彼女は私とエイダの間に流れる雰囲気の意味を一瞬で感じ取ったようで、私が泣いていることに一瞬呆気に取られていたようだったが、すぐに私の手を引っ張って彼から距離をとるように連れていかれた。そんな私をエイダは、何とも言えないような表情で見つめていた。


「ちょっとちょっと、いったい彼に何言われたの?てっきり感動の再会が行われてると思ってたんですけど?」


エイダの視界から外れるように馬車の影に行くと、エイミーさんが私の両肩を掴みながら心配した表情で事情を聞いてきた。


「ご、ごめんなさい、驚かせて・・・ちょっと・・・思ってたのと違う事になっちゃって・・・」


「はぁ・・・大方、あの子が自分を犠牲にしても、あなたを幸せにするとか何とか言ったの?」


「・・・・・・」


まるで私達の話を見ていたかのように的確に話の確信を突いてくるエイミーさんに、私は何も言えずに押し黙ってしまった。そんな私の様子を見て、自分の言葉が合っていたと確信するように彼女は大きなため息を吐いていた。


「はぁ・・・あの子、初めて恋した純情少年だもんね。エレインちゃんを想うあまり、違う方向に暴走しちゃったようね・・・」


エイミーさんは困ったもんだと言わんばかりの態度で、彼のことをそう表していた。その指摘に、確かにその通りだと私も納得できた。

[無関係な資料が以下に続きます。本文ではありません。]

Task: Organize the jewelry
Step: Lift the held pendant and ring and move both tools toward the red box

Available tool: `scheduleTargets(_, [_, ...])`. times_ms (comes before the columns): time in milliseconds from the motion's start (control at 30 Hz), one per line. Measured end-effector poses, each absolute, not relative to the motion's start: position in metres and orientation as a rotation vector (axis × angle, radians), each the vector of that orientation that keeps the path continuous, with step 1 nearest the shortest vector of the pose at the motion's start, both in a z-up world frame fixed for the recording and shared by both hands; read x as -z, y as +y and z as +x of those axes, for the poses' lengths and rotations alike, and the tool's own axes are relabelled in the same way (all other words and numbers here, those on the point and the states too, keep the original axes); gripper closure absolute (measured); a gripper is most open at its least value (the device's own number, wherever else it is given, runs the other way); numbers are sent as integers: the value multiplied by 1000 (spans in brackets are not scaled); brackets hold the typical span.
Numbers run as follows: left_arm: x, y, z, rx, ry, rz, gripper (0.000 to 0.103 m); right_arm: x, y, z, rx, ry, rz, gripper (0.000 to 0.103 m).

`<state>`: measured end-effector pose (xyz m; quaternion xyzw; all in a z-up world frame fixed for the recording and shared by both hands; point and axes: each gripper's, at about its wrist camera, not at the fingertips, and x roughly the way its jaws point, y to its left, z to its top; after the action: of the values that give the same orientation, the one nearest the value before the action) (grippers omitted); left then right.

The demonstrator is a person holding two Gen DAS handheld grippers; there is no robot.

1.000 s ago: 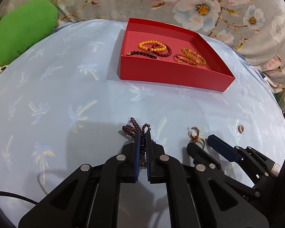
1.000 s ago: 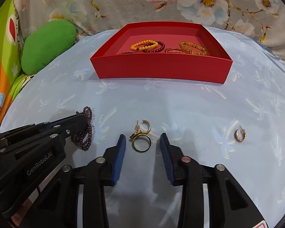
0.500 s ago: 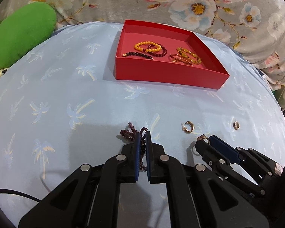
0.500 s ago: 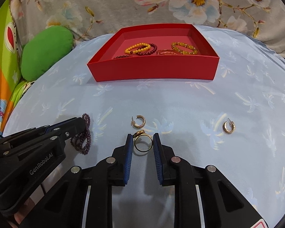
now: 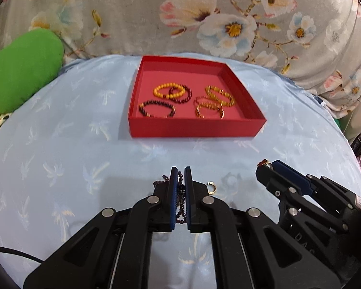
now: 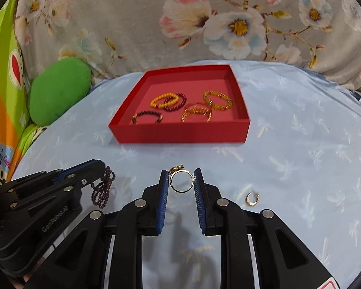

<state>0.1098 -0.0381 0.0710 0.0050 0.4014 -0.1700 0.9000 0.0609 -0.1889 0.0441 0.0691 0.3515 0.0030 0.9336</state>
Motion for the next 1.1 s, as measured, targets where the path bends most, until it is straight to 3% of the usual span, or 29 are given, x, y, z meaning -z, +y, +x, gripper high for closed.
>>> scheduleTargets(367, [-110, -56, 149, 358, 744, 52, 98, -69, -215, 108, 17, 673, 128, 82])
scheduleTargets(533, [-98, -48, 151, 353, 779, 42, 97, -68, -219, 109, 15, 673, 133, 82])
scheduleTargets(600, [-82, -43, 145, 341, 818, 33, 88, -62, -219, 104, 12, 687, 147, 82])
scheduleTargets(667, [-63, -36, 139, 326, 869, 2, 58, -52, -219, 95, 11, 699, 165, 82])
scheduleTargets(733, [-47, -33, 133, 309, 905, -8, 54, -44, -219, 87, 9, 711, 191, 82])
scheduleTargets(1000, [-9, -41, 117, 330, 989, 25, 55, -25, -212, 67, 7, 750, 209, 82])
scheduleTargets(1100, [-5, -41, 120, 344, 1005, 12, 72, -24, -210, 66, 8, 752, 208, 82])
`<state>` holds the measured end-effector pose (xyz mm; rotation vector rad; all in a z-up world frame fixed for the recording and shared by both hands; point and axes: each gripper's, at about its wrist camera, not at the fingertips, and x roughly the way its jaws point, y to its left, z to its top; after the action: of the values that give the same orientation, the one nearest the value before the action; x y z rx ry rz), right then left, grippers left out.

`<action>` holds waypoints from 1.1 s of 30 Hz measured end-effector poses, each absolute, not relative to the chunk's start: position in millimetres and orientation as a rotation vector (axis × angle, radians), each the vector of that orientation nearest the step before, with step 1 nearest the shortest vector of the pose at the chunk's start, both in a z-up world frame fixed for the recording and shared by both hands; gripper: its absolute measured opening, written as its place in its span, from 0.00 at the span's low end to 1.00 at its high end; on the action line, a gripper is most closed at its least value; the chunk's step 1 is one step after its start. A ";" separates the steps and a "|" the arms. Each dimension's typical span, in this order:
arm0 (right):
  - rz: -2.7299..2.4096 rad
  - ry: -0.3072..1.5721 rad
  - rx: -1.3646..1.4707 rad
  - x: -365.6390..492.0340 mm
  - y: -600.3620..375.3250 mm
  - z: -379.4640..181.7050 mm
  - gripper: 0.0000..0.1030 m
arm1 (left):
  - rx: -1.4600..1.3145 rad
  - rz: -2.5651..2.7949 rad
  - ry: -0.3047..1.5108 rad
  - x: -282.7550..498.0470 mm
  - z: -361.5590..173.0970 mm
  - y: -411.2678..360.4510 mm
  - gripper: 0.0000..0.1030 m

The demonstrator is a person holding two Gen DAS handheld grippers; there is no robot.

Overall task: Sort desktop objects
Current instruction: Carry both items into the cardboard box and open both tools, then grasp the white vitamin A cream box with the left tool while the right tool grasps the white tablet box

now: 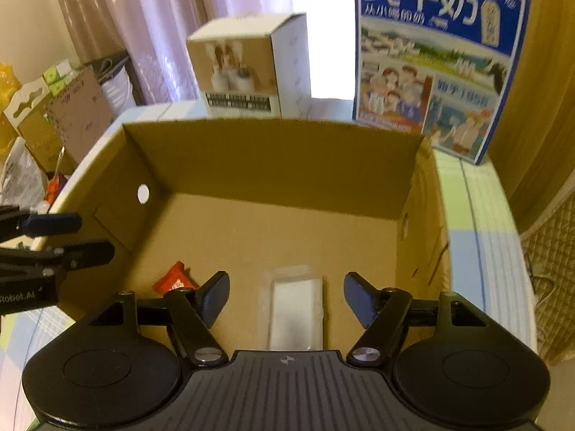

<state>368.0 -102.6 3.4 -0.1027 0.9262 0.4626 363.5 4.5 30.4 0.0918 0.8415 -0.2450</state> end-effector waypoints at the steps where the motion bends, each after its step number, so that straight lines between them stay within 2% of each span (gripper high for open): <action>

「彼がそういう選択をした理由は、私だって分かる。分かるけど・・・」


「納得は出来ないよね」


「・・・・・・」


落ち込むようにして尻つぼみになる私の思いを、エイミーさんは代わりに口にしてくれた。その言葉に、未だ答えを持ち合わせていない私は黙り込んでしまった。そんな私を見かねたように、エイミーさんが口を開いた。


「で、エレインちゃんはどうしたいの?」


「私は・・・どうすればいいのだろう?」


彼の気持ちも理解できる私は、自分自身どうすればいいか悩んでいた。彼に言いたいことを言ったはいいが、私も自分が彼の隣に居ることで迷惑をかけたくはない。特に今回の件は、結果的に私が捕らわれた事が発端で彼を国家反逆罪の指名手配犯にしてしまったと言ってもいい。そんな自分が彼の隣を望んで良いのかという葛藤も少なからずある。


「あのね~、これまで恋人の一人も居なかった私に、そんな贅沢な相談なんてしないで欲しいんですけど!それに、どうせエレインちゃんも自分から連れてって、なんて言ってないんでしょ?」


「う、うぅ・・・」


彼女の恨めしがる視線に晒され、私は縮こまるように俯いた。


「私があなた達を見てて言えるのは、お互い好き同士なんだからさっさとくっつけばいいんですけど!」


「でも・・・」


「でも、じゃなくて!立場だとか状況だとか面倒なことは置いておいて、自分のしたいようにすれば良いんですけど!私だったら、それにグチグチ言ってくる奴なんてボコボコにしてやるんですけど!」


「・・・それが国でもですか?」


「国だろうが神だろうが、もし将来私の恋路を邪魔する奴がいたら容赦しないんですけど!」


頬を膨らまして憤るエイミーさんは、自分の感情にとても正直に生きているようで、それがとても眩しく見えた。


「そんなに我が儘で良いんでしょうか?」


「例え許されなくても愛を貫く!愛した人と幸せになれなくて何が愛なの!?愛し合う者同士が幸せになろうと全力になる、それが恋だと思うんですけど!」


「っ!!」


拳を握って力説する彼女の恋愛に対する純粋なまでの想いの強さに、何だか自分の迷いがとても小さく思えて、目から鱗が落ちるような気がした。


「さぁ、エレインちゃん!あなたはどうするのっ!?」


「わ、私は・・・」


「恋に生きるの?それとも、現実に生きるの?」


決断を迫るエイミーさんの迫力に、私は背中を押されるような思いだった。